Volvemos a cambiar de etapa. Resulta vertiginosa esta forma en la que vas «pasando de nivel», de la baja tan ridículamente corta a los malabares sin red, de ahí a la escuelita, y de pronto ya nos toca «el cole de mayores». Cómo puede ser. Cómo esta criatura con lengua de trapo puede ir a un cole de mayor.
Tengo la sensación de que tres inicios de curso después sigo sin haber aprendido nada. La burocracia me comió viva el primer año de escolarización y me robó un curso en el que ni siquiera nos admitieron a trámite; este año me lancé a «conquistar el 50% de la negligencia» delegando el llevar la documentación en persona y esa pequeña victoria me estalla ahora en la cara, con un nudo en el estómago y la cuenta atrás hasta que por fin consiga que alguien me atienda en secretaría y me confirme si mi hijo tiene comedor o vuelvo al «ahí te las apañes» en un año en el que conciliar va a ser especialmente complejo.
Y más allá de los pequeños dramas personales, el despropósito institucional. Criaturas sujetas a restricciones que no nos atrevemos a imponernos como adultas, sostenidas en el eslogan de la resiliencia infantil como si la resiliencia no fuera, por definición, algo que deberíamos procurar usar lo menos posible.
Otro septiembre en el que Monete se encontrará con «amigos a los que no conoce». Volver a empezar. Tres coles en tres años.
Desde que nació me obsesiona la idea de darle estabilidad, una estabilidad que se me resiste constantemente.

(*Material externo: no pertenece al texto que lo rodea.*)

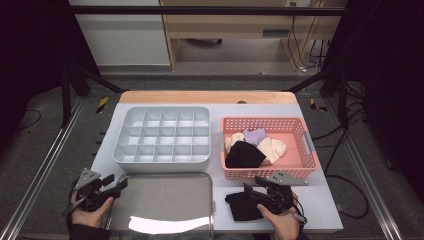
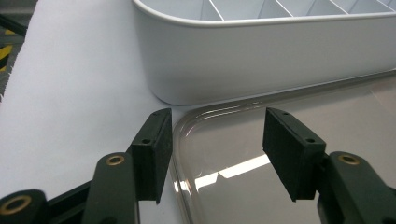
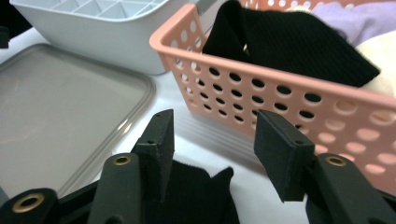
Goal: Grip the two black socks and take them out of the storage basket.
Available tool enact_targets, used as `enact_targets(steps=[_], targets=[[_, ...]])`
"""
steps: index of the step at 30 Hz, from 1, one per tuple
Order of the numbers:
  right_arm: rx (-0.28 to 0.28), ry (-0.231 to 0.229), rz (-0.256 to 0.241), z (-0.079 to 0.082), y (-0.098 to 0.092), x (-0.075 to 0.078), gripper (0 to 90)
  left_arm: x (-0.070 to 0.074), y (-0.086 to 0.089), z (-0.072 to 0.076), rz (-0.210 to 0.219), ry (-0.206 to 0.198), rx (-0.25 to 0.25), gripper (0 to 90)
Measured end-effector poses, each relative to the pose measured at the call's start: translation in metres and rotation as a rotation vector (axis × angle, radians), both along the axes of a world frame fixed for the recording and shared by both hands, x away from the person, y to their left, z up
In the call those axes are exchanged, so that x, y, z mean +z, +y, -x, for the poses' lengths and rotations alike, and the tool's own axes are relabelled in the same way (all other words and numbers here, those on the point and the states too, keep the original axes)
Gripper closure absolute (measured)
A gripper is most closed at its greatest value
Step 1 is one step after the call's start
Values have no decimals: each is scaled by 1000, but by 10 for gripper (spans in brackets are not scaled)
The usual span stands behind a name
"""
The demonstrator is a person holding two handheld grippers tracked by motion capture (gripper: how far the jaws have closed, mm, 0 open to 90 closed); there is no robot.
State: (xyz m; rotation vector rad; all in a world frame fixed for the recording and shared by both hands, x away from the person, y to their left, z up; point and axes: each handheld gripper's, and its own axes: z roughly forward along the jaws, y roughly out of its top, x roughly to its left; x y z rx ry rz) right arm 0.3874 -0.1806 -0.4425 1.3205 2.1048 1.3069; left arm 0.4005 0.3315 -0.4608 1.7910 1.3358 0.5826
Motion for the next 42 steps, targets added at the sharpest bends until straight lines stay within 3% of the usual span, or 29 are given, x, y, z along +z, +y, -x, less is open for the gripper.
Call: enact_targets(steps=[11,18,27,32,40,42], targets=[[-48,-56,-11,-11,-1,23,459,-1,3,-3,17,16,-10,403],[-80,-83,-14,-31,1,38,461,-2,4,-2,26,13,-10,401],[-79,-112,8,-61,17,56,484,-2,5,-2,33,9,-20,392],[-84,-110,24,-74,28,57,496,-2,4,-2,29,11,-20,392],[-92,-72,59,-90,42,46,504,-3,4,-2,27,15,-24,392],[-102,-44,67,-93,46,42,504,-3,4,-2,26,17,-28,391]])
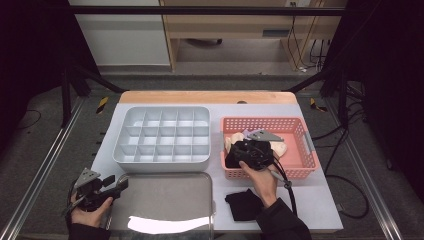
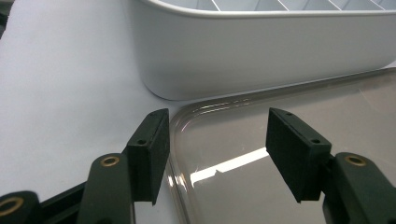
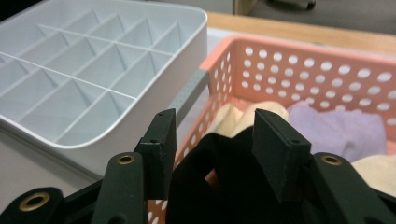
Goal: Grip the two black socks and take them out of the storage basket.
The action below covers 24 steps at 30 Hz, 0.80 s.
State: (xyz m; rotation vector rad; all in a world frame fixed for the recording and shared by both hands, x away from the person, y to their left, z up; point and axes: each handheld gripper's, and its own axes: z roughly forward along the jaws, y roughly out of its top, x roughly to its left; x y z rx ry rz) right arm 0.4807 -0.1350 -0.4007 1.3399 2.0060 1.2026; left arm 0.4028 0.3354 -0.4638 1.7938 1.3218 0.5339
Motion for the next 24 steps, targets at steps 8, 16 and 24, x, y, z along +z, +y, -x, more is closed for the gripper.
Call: enact_targets(steps=[8,16,24], targets=[[-13,31,35,-9,11,-13,501,0,0,0,2,1,-1,392],[-30,79,71,-15,19,-24,572,0,0,0,3,2,1,393],[-25,122,83,-15,18,-25,812,0,0,0,-1,3,-1,393]])
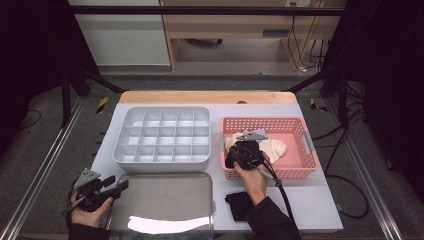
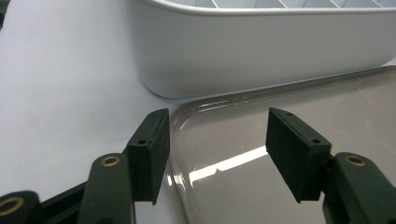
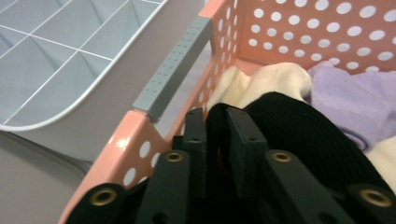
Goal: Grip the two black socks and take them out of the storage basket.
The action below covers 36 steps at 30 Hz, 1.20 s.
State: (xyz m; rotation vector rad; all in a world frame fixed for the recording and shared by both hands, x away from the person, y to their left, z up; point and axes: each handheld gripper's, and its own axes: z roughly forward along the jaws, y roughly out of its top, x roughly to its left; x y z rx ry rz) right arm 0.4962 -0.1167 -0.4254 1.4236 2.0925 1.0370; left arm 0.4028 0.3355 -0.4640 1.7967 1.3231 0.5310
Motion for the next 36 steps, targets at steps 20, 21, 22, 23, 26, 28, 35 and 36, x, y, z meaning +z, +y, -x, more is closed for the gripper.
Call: enact_targets(steps=[20,21,22,23,26,28,35,36], targets=[[-13,-124,-103,13,-41,44,865,0,-1,1,1,1,0,394],[-14,-138,-106,14,-42,48,865,0,-1,1,0,1,0,394],[-12,-150,-110,14,-43,52,865,1,-1,1,1,1,1,393],[-12,-162,-109,14,-44,56,865,1,-1,1,3,1,2,392],[-16,-186,-115,14,-46,68,865,1,0,1,3,-1,4,390],[-19,-197,-118,14,-47,74,865,1,0,1,3,-1,4,390],[-9,-230,-120,16,-48,90,865,1,-1,1,6,-6,5,385],[-7,-232,-127,17,-48,93,865,1,-1,2,10,-5,6,385]])
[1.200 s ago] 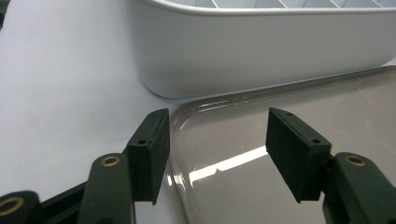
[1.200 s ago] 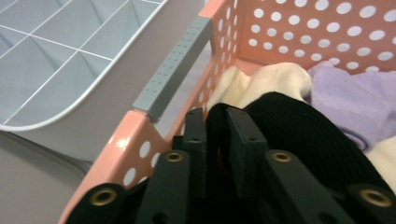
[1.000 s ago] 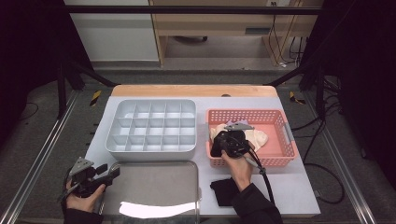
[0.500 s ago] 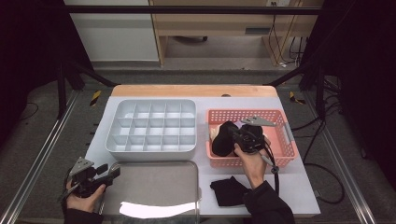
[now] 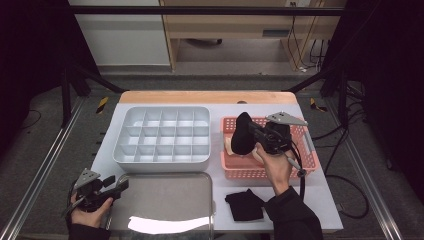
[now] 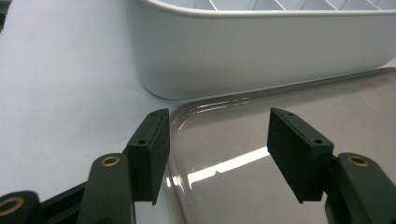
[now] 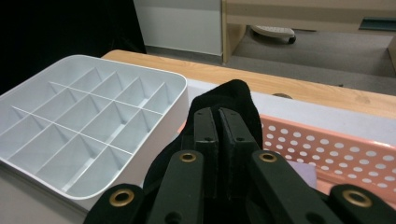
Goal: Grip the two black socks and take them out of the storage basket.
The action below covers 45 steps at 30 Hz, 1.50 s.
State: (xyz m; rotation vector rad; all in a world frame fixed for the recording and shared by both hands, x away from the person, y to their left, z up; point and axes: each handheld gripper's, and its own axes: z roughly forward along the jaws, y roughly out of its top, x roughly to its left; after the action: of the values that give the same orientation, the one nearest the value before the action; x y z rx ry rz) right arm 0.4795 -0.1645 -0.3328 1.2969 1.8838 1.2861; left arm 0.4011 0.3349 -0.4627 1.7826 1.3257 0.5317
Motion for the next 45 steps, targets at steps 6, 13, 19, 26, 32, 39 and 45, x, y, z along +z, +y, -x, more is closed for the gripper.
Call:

No sé dónde viviremos en tres años, no sé por cuántos centros de estudios pasará.
Y a ratos me pregunto si tiene sentido esta búsqueda constante de solidez o si lo máximo a lo que podemos aspirar es a acompañarles y enseñarles a usar esta vida gaseosa que les ha tocado para intentar disfrutar del vuelo en la medida de lo posible.